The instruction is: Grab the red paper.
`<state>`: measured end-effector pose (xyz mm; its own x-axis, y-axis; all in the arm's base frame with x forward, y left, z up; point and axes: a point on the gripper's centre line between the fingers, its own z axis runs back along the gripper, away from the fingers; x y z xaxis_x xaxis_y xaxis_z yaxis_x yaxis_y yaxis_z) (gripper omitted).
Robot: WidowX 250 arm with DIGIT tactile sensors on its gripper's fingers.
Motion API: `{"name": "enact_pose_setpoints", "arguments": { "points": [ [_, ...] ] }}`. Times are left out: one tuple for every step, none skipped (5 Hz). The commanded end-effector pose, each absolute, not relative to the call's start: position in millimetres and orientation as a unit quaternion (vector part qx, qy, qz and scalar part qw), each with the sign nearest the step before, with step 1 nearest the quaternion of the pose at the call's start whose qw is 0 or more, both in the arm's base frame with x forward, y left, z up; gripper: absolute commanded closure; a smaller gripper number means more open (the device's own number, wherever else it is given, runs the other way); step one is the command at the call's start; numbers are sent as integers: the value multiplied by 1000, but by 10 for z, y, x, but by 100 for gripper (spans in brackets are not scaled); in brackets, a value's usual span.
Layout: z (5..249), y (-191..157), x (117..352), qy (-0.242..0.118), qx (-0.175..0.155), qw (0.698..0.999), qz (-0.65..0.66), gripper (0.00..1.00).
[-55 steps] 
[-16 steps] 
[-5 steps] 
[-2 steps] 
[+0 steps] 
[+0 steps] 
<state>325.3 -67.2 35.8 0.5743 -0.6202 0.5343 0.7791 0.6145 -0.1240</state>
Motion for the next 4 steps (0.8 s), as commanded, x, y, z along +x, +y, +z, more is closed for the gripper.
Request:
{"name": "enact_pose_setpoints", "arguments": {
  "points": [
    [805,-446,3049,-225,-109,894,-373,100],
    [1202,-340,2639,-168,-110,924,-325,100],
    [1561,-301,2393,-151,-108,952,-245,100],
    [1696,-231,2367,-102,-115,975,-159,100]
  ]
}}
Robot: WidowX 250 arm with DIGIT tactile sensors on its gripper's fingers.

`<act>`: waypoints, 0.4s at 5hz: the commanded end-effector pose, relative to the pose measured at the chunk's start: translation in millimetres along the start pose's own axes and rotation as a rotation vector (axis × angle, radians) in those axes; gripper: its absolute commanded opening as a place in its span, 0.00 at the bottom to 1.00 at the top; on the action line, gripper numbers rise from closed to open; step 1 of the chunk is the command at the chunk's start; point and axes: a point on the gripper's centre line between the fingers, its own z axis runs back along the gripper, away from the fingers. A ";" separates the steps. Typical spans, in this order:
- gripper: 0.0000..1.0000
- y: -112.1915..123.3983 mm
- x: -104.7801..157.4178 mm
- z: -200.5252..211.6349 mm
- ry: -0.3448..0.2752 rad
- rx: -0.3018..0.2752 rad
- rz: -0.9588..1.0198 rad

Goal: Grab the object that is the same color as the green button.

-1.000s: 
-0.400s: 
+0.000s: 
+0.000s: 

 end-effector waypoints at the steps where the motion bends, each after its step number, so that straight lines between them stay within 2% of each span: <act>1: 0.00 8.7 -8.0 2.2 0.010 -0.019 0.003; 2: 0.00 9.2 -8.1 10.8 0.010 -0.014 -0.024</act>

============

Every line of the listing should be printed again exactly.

### Expected answer:
The instruction is: Grab the red paper.
`<state>`: measured end-effector pose (xyz mm; its own x-axis, y-axis; all in the arm's base frame with x forward, y left, z up; point and axes: a point on the gripper's centre line between the fingers, its own z axis runs back along the gripper, away from the fingers; x y z xaxis_x xaxis_y xaxis_z yaxis_x yaxis_y yaxis_z) (gripper omitted).
Robot: WidowX 250 arm with DIGIT tactile sensors on its gripper's fingers.
Motion API: `{"name": "enact_pose_setpoints", "arguments": { "points": [ [_, ...] ] }}`. Times are left out: one tuple for every step, none skipped (5 Hz). The commanded end-effector pose, each absolute, not relative to the call's start: position in millimetres and orientation as a unit quaternion (vector part qx, qy, qz and scalar part qw), each with the sign nearest the step before, with step 1 nearest the quaternion of the pose at the call's start whose qw is 0 or more, both in the arm's base frame with x forward, y left, z up; gripper: absolute commanded closure; a smaller gripper number means more open (the device's own number, wherever else it is given, runs the other way); step one is the command at the call's start; numbers are sent as integers: the value multiplied by 1000, but by 10 for z, y, x, but by 100 for gripper (spans in brackets are not scaled); in brackets, a value's usual span.
Layout: z (5..249), y (-191..157), x (117..352), qy (-0.242..0.118), qx (-0.175..0.155), qw (0.698..0.999), qz (-0.65..0.66), gripper (0.00..1.00).
[-55 steps] 
[-16 steps] 
[-5 steps] 
[-2 steps] 
[+0 steps] 
[+0 steps] 
<state>325.3 -67.2 35.8 0.5743 -0.6202 0.5343 0.7791 0.6145 -0.1240</state>
Motion for the next 4 steps (0.8 s), as commanded, x, y, z along +x, +y, +z, more is closed for the gripper.
Request:
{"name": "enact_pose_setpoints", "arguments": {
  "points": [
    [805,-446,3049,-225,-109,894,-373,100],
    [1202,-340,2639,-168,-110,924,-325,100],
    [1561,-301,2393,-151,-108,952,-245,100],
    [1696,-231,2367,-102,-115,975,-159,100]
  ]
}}
Robot: WidowX 250 arm with DIGIT tactile sensors on its gripper's fingers.

`<act>`: waypoints, 0.4s at 5hz: the commanded end-effector pose, relative to the pose measured at the chunk's start: translation in millimetres along the start pose's own axes and rotation as a rotation vector (axis × angle, radians) in those axes; gripper: its absolute commanded opening as a place in its span, 0.00 at the bottom to 1.00 at the top; on the action line, gripper numbers rise from closed to open; step 1 of the chunk is the command at the chunk's start; point and axes: a point on the gripper's centre line between the fingers, its own z axis runs back along the gripper, away from the fingers. A ";" separates the steps. Typical spans, in this order:
- gripper: 0.0000..1.0000
- y: -112.1915..123.3983 mm
- x: -104.7801..157.4178 mm
- z: -200.5252..211.6349 mm
- ry: -0.3448..0.2752 rad
- rx: -0.3018..0.2752 rad
- rz: -0.9588..1.0198 rad

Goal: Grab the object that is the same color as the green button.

-1.000s: 
-0.400s: 
+0.000s: 
+0.000s: 

 end-effector waypoints at the steps where the motion bends, each after its step number, so that straight lines between them stay within 2% of each span: <act>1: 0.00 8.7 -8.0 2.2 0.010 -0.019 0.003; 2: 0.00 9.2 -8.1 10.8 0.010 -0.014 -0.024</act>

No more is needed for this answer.